Ballmer committed to "at least" an annual investment of between $1.2bn and $.15bn a year on search and advertising just to remain competitive against Google.

The goal is to attract more users, creating more searches, puling in more advertisers and inventory, with advertisers buying more key words. He dismissed the proposed Yahoo! deal as a mere "tactic" to provide advertising scale and relevance. "We have alternative paths for getting relevance up," Ballmer said.

The path to getting greater relevance includes gilding the search and interface experience for users hooked on Google, plus a massive indexing of results to make Live Search actually useful to users and advertisers.

"If we are going to be in this game we have to innovate and reinvent, but we also have to ante up and the ante can look very large to you. To me it looks very smart," Ballmer said.

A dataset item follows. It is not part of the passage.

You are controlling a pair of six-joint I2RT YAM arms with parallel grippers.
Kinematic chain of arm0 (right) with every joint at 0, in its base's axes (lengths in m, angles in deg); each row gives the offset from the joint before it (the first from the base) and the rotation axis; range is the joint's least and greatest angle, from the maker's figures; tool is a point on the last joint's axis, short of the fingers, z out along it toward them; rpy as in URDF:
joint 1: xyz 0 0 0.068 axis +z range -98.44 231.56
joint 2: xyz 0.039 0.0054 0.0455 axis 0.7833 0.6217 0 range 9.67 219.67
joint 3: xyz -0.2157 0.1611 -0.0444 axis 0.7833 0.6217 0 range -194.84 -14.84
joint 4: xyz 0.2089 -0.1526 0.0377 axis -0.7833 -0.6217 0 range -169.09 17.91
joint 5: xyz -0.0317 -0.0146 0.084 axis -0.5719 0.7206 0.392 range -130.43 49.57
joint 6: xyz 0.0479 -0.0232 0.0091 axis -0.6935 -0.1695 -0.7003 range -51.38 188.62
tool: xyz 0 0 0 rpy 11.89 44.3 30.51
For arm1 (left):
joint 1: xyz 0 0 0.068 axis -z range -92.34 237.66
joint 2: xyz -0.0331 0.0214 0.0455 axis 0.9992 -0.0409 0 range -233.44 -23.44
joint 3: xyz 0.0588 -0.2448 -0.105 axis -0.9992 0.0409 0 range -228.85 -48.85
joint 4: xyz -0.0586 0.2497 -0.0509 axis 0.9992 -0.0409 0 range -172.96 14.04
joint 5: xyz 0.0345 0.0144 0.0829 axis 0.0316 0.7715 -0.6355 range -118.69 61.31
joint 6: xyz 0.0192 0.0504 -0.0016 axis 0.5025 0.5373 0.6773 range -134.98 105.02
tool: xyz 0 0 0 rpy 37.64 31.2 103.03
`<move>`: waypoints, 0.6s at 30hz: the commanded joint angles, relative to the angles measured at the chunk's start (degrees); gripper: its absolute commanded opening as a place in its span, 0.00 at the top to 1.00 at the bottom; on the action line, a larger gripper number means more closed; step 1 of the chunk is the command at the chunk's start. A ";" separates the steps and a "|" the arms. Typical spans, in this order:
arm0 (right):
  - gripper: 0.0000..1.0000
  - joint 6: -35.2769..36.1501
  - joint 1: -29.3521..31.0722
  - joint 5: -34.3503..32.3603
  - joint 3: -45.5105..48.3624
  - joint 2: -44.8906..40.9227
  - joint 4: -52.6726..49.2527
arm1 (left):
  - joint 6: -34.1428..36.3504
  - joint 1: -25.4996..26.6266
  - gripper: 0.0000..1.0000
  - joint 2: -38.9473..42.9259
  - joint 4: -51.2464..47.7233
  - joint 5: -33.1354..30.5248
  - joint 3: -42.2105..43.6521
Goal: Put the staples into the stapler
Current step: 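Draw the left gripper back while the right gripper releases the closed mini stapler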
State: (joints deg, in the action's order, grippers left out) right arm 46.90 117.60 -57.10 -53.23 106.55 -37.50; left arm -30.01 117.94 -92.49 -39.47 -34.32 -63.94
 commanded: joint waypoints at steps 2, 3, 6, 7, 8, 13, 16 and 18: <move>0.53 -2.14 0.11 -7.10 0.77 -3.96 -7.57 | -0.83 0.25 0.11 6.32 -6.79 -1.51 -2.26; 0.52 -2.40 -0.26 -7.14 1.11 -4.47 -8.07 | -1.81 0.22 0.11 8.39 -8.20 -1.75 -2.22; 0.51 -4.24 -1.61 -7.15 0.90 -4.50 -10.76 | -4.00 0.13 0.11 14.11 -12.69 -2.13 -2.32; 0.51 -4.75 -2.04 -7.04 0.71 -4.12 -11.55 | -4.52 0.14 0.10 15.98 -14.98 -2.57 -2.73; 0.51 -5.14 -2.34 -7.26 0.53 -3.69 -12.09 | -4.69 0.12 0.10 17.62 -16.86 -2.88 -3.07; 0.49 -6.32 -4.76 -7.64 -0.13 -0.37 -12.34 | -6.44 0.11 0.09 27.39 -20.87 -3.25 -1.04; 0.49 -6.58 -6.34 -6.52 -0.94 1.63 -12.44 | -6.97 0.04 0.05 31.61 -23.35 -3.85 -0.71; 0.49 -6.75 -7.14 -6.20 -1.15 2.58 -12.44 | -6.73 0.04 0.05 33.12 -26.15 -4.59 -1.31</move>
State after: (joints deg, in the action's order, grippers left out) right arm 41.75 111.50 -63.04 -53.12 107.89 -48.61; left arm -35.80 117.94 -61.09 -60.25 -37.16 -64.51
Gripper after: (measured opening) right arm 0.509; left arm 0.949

He didn't detail future R&D and marketing spend, just promised Microsoft would succeed with more - yes - anteing up. "How do we succeed? We are going to have to ante up in a significant way to even be in this game. If you play poker, you have to meet the main pot to be in the game."

Time to deploy demos to divert and confound financial analysts. Ballmer brought on lower-ranking executives to demonstrate changes in Live Search that add capabilities such as scrolling down an endless page of search results, rather than having to click through to a new page of results as you do with Google, and the ability to combine images in results rather than have them display separately.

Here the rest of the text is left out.